Use of LibreOffice
This page is generated by Machine Translation from Japanese.
Use of OpenOffice/LibreOffice
It is possible to crawl using the Apache POI Fess environmental standard in MS Office system document. You can crawl Office system document regarding LibreOffice, OpenOffice, do even more accurate text extraction from documents.
How to set up
JodConverter Fess server install. from http://jodconverter.googlecode.com/jodconverter-core-3.0-Beta-4-Dist.zipThe download.
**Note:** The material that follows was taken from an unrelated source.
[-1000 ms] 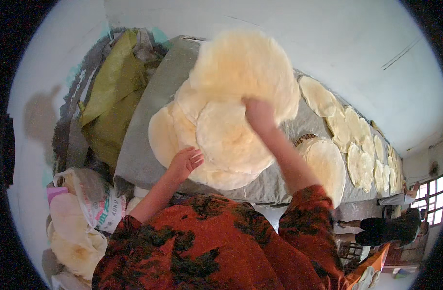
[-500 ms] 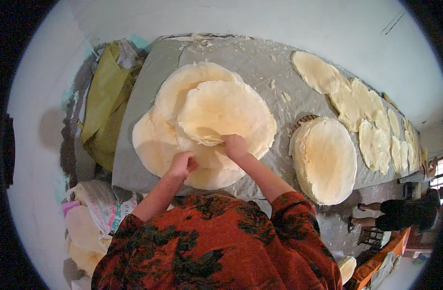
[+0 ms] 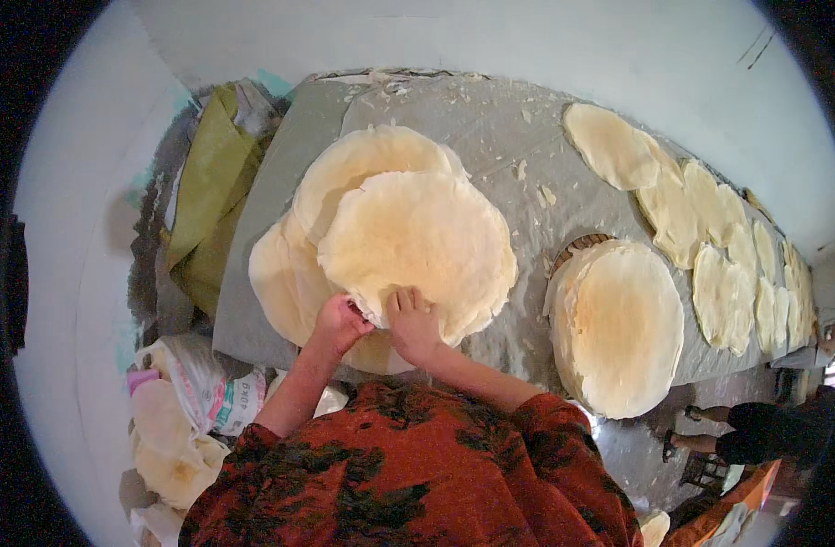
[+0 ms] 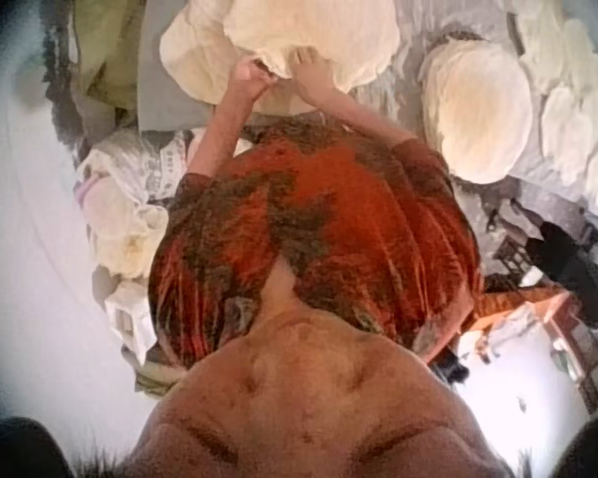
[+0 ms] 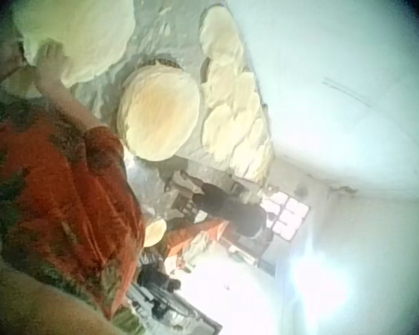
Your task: The person stacks and arranges thin circular dough sheets on a long preparation table by hand.
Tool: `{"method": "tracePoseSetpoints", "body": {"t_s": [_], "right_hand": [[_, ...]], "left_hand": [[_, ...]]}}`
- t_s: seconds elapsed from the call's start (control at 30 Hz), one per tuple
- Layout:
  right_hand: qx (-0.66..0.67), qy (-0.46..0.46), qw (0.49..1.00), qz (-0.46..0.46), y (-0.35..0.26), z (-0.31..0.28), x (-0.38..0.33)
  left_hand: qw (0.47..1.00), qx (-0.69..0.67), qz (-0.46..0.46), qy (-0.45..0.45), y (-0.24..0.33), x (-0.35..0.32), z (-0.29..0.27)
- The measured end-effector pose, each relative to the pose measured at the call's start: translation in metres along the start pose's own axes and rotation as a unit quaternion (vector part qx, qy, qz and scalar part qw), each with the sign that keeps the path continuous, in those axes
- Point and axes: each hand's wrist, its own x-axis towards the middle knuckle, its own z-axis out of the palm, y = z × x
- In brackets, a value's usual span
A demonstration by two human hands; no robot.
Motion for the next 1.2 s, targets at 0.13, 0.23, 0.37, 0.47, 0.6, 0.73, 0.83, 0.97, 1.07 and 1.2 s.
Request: {"method": "tracePoseSetpoints", "body": {"t_s": [0.13, 0.23, 0.37, 0.47, 0.6, 0.73, 0.83, 0.97, 1.07, 1.2], "right_hand": [[0.103, -0.292, 0.951, 0.012, 0.091, 0.02, 0.055], [0.138, -0.185, 0.963, 0.141, 0.122, -0.096, 0.184], [0.07, -0.094, 0.989, 0.088, 0.084, -0.184, 0.227], [-0.019, -0.047, 0.998, 0.028, 0.075, -0.155, 0.193], [0.015, -0.094, 0.992, 0.078, 0.057, -0.045, 0.099], [0.088, -0.172, 0.972, 0.131, 0.05, 0.005, 0.051], [0.128, -0.143, 0.97, 0.147, 0.078, 0.014, 0.051], [0.139, -0.183, 0.957, 0.176, 0.074, -0.027, 0.089], [0.025, -0.206, 0.97, 0.128, 0.048, -0.037, 0.068], [0.128, -0.058, 0.988, 0.068, 0.004, 0.013, 0.009]], "left_hand": [[0.987, -0.116, -0.086, 0.071, 0.051, -0.017, 0.043], [0.993, 0.037, 0.017, 0.111, 0.027, -0.018, 0.004], [0.969, 0.032, 0.02, 0.245, 0.048, -0.018, 0.006], [0.978, 0.017, -0.027, 0.204, 0.049, -0.01, 0.005], [0.943, 0.235, 0.019, 0.237, 0.023, 0.021, -0.013], [0.965, 0.033, -0.003, 0.26, 0.074, 0.009, 0.033], [0.988, 0.06, -0.05, 0.133, 0.09, 0.016, 0.022], [0.984, 0.033, -0.163, 0.062, 0.085, 0.032, 0.022], [0.981, -0.099, -0.155, 0.063, 0.07, 0.034, 0.02], [0.995, -0.057, -0.056, -0.068, -0.01, 0.047, -0.045]]}}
Expand and copy the jar file to Fess server.
$ unzip jodconverter-core-3.0-beta-4-dist.zip
$ cp jodconverter-core-3.0-beta-4/lib/juh-3.2.1.jar \
jodconverter-core-3.0-beta-4/lib/jurt-3.2.1.jar \
jodconverter-core-3.0-beta-4/lib/ridl-3.2.1.jar \
jodconverter-core-3.0-beta-4/lib/unoil-3.2.1.jar \
jodconverter-core-3.0-beta-4/lib/jodconverter-core-3.0-beta-4.jar \
fess-server-9.2.0/webapps/fess/WEB-INF/cmd/lib/
$ cd fess-server-9.2.0/
Create a s2robot_extractor.dicon to the next.
vi webapps/fess/WEB-INF/classes/s2robot_extractor.dicon
s2robot_extractor.dicon effective jodExtractor with following contents.
<?xml version="1.0" encoding="UTF-8"?>
<!DOCTYPE components PUBLIC "-//SEASAR//DTD S2Container 2.4//EN"
"http://www.seasar.org/dtd/components24.dtd">
<components>
<component name="tikaExtractor" class="org.seasar.robot.extractor.impl.TikaExtractor"/>
<component name="msWordExtractor"
class="org.seasar.robot.extractor.impl.MsWordExtractor"/>
<component name="msExcelExtractor"
class="org.seasar.robot.extractor.impl.MsExcelExtractor"/>
<component name="msPowerPointExtractor"
class="org.seasar.robot.extractor.impl.MsPowerPointExtractor"/>
<component name="msPublisherExtractor"
class="org.seasar.robot.extractor.impl.MsPublisherExtractor"/>
<component name="msVisioExtractor"
class="org.seasar.robot.extractor.impl.MsVisioExtractor"/>
<component name="pdfExtractor" class="org.seasar.robot.extractor.impl.PdfExtractor"/>
<component name="textExtractor" class="org.seasar.robot.extractor.impl.TextExtractor"/>
<component name="htmlExtractor" class="org.seasar.robot.extractor.impl.HtmlExtractor"/>
<component name="xmlExtractor" class="org.seasar.robot.extractor.impl.XmlExtractor"/>
<component name="htmlXpathExtractor"
class="org.seasar.robot.extractor.impl.HtmlXpathExtractor">
<initMethod name="addFeature">
<arg>"http://xml.org/sax/features/namespaces"</arg>
<arg>"false"</arg>
</initMethod>
</component>
<component name="officeManagerConfiguration"
class="org.artofsolving.jodconverter.office.DefaultOfficeManagerConfiguration">
</component>
<component name="jodExtractor"
class="org.seasar.robot.extractor.impl.JodExtractor">
<property name="officeManager">
officeManagerConfiguration.setOfficeHome("/usr/lib/libreoffice")
.buildOfficeManager()
</property>
</component>
<component name="extractorFactory" class="org.seasar.robot.extractor.ExtractorFactory">
<initMethod name="addExtractor">
<arg>{
"application/msword",
"application/vnd.ms-excel",
"application/vnd.ms-powerpoint",
"application/vnd.openxmlformats-officedocument.wordprocessingml.document",
"application/vnd.openxmlformats-officedocument.spreadsheetml.sheet",
"application/vnd.openxmlformats-officedocument.presentationml.presentation"
}</arg>
<arg>jodExtractor</arg>
</initMethod>
...
Index to generate the settings later, usually crawled into the street.